Common issues and solutions for node autoscaling - Container Service for Kubernetes

This topic describes common issues and solutions that you may encounter when you use the node autoscaling feature.

Index

Category	Subcategory	Link
Scale-out and scale-in behavior of node autoscaling	Known limitations
	Scale-out behavior	What scheduling policies does the cluster-autoscaler component use to determine whether an unschedulable pod can be scheduled to a node pool where autoscaling is enabled? What resources can the cluster-autoscaler component simulate and check? Why does the node autoscaling component fail to create nodes? If a scaling group is configured with multiple instance types, how are the resources of this scaling group calculated during autoscaling? During autoscaling, how does the system choose among multiple node pools where autoscaling is enabled? How do I configure custom resources for a node pool where autoscaling is enabled? Why does enabling auto scaling for a node pool fail?
	Scale-in behavior	Why does the cluster-autoscaler component fail to scale in nodes? How do I enable or disable eviction for a specific DaemonSet? What types of pods can prevent the cluster-autoscaler component from removing a node?
	Extension support	Does the cluster-autoscaler component support CRDs?
Custom scaling behavior	Control scaling behavior using pods	How do I delay the scale-out response time of the cluster-autoscaler component for unschedulable pods?
Custom scaling behavior	Control scaling behavior using nodes	How do I prevent a node from being scaled in by the cluster-autoscaler component? How do I use pod annotations to affect node scale-ins by the cluster-autoscaler component?
cluster-autoscaler component		How do I upgrade the cluster-autoscaler component to the latest version? What operations trigger automatic updates of the cluster-autoscaler component? Role authorization for an ACK managed cluster is complete, but node scaling activities still do not work. Why?

Known limitations

Cannot estimate available node resources with 100% accuracy

The underlying system of an ECS instance consumes some resources. This means the available memory of an instance is less than what is defined in its instance type specifications. For more information, see Why is the memory size different from the instance type specification after I purchase an instance?. Because of this constraint, the schedulable resources of a node estimated by the cluster-autoscaler component may be greater than the actual schedulable resources. The estimation cannot be 100% accurate. Note the following when you configure pod requests.

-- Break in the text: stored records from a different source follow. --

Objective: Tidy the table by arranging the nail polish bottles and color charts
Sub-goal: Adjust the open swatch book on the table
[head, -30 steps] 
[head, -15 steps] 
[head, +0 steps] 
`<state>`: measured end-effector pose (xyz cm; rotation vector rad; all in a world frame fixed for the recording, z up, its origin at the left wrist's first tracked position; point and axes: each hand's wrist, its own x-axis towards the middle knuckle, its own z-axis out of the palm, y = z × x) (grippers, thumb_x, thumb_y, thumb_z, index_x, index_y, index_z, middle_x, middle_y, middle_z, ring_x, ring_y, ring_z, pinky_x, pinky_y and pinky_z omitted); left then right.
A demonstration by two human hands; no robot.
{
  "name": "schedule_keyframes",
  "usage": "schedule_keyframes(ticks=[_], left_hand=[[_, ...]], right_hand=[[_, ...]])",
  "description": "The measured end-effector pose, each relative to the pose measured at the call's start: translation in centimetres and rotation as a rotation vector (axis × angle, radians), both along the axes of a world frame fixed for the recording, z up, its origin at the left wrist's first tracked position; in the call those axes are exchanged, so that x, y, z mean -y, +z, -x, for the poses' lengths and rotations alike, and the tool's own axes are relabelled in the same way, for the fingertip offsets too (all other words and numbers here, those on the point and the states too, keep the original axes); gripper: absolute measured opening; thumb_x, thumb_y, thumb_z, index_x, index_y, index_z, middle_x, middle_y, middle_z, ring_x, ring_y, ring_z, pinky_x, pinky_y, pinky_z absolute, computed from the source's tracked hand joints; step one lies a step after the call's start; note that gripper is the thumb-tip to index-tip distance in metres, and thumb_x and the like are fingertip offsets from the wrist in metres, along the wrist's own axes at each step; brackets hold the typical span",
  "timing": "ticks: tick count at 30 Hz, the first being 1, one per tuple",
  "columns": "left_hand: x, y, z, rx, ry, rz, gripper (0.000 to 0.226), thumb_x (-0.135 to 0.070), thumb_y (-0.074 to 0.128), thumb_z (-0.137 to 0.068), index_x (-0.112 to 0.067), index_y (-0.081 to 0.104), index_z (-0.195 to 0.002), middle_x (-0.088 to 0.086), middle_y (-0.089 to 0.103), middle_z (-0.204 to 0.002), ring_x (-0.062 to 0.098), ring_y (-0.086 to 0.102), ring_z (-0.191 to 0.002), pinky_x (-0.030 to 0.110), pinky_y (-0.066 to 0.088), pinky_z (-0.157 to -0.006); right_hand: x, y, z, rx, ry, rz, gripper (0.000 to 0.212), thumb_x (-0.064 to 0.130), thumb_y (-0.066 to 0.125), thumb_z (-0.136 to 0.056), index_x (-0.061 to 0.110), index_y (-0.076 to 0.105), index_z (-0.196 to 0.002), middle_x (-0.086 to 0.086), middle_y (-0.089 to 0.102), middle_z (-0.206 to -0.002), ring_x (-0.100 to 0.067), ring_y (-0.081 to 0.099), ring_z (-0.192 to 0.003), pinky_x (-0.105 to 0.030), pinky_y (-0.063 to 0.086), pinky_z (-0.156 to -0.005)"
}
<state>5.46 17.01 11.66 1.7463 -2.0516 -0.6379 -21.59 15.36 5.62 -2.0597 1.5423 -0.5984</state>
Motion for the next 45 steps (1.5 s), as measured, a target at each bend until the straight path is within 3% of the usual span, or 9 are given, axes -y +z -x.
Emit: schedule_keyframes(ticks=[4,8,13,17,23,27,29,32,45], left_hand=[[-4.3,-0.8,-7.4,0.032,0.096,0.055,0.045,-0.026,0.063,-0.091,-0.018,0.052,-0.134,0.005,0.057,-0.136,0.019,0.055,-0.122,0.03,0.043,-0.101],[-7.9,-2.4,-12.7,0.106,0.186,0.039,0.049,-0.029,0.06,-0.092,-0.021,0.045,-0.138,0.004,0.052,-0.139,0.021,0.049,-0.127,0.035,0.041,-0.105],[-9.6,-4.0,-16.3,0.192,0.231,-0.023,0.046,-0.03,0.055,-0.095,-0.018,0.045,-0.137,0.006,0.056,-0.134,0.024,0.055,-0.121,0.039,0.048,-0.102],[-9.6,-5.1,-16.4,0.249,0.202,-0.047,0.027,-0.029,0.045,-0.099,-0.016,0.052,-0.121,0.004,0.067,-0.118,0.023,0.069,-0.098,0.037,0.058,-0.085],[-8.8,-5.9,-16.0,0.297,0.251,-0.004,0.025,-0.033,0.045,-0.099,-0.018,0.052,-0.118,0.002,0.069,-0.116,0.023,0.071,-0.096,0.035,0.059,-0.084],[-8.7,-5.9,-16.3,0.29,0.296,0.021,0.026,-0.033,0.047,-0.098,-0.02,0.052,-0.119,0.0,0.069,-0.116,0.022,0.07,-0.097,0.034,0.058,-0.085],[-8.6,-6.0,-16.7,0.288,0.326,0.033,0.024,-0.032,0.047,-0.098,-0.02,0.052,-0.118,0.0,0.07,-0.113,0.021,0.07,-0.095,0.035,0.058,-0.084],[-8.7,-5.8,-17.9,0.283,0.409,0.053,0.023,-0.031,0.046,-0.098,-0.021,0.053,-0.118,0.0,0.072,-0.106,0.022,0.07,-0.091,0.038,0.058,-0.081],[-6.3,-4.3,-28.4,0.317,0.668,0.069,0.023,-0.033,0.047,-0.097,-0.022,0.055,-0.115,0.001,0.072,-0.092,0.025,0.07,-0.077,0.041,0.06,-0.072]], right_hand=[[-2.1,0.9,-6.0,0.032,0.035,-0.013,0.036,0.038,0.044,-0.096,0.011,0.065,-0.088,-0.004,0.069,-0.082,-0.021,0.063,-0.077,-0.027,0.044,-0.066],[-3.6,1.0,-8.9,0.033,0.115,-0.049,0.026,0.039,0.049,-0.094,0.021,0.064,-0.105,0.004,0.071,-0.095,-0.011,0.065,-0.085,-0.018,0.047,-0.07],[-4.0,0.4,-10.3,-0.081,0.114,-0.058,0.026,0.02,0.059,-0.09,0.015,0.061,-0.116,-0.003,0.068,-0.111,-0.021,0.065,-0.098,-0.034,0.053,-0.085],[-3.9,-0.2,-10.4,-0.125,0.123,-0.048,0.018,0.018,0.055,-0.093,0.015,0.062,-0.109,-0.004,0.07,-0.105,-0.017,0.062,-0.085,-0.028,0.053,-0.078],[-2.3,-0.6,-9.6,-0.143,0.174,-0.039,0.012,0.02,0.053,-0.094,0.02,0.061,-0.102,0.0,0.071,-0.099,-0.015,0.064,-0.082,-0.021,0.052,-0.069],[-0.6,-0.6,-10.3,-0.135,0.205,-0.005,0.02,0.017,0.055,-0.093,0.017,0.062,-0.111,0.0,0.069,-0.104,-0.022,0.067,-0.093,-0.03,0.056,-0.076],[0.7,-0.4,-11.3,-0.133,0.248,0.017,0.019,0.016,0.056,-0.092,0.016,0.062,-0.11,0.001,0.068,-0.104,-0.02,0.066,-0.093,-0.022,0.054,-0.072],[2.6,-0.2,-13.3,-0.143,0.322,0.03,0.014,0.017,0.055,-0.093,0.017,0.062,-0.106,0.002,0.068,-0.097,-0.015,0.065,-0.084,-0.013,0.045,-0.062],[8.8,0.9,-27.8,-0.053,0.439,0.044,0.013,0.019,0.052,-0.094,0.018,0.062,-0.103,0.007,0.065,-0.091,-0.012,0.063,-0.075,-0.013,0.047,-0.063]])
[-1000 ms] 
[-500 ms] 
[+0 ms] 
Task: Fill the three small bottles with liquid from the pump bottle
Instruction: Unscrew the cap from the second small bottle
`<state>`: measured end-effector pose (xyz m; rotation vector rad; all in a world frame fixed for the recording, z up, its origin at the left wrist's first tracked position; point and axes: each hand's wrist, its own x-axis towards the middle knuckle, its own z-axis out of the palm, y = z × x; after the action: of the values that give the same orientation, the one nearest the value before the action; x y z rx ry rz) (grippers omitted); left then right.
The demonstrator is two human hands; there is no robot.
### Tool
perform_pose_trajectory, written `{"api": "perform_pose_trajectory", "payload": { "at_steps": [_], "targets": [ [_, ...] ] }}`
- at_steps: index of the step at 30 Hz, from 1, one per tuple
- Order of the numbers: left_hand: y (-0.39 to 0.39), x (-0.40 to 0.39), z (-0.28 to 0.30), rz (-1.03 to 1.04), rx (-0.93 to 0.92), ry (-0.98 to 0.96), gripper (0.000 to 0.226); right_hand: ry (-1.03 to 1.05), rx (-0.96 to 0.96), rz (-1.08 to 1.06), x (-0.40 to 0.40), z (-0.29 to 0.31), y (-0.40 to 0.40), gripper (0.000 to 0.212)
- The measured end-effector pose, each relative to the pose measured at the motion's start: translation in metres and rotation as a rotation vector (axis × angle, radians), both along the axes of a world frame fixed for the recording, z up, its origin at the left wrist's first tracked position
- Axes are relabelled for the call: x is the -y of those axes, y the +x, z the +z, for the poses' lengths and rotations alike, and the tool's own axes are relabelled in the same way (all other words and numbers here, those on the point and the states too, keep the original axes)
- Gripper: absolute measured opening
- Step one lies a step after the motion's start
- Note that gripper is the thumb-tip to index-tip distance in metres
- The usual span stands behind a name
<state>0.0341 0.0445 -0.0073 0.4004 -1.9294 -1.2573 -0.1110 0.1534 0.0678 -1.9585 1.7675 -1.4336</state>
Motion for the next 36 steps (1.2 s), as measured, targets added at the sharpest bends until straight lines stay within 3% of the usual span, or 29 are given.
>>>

When you configure pod request values, the total requested resources, including CPU, memory, and disk, must be less than the instance type specifications. The total requests should not exceed 70% of the node resources.
When the cluster-autoscaler component checks whether a node has sufficient resources, it considers only Kubernetes pod resources, including pending pods and DaemonSet pods. If a node has static pods that are not part of a DaemonSet, you must reserve resources for these pods in advance.
If a pod requests a large amount of resources, such as more than 70% of the node resources, you should test and confirm in advance that the pod can be scheduled to a node of the same instance type to ensure feasibility.

Supports limited scheduling policies

The cluster-autoscaler component supports only a limited set of scheduling policies to determine whether an unschedulable pod can be scheduled to a node pool where autoscaling is enabled. For more information, see What scheduling policies does the cluster-autoscaler component use to determine whether an unschedulable pod can be scheduled to a node pool where autoscaling is enabled?.

Only supports resource policies of the `resource` type

When you use a resource policy to customize the priority of elastic resources, only policies of the resource type are supported. For more information, see Customize the scheduling priority of elastic resources.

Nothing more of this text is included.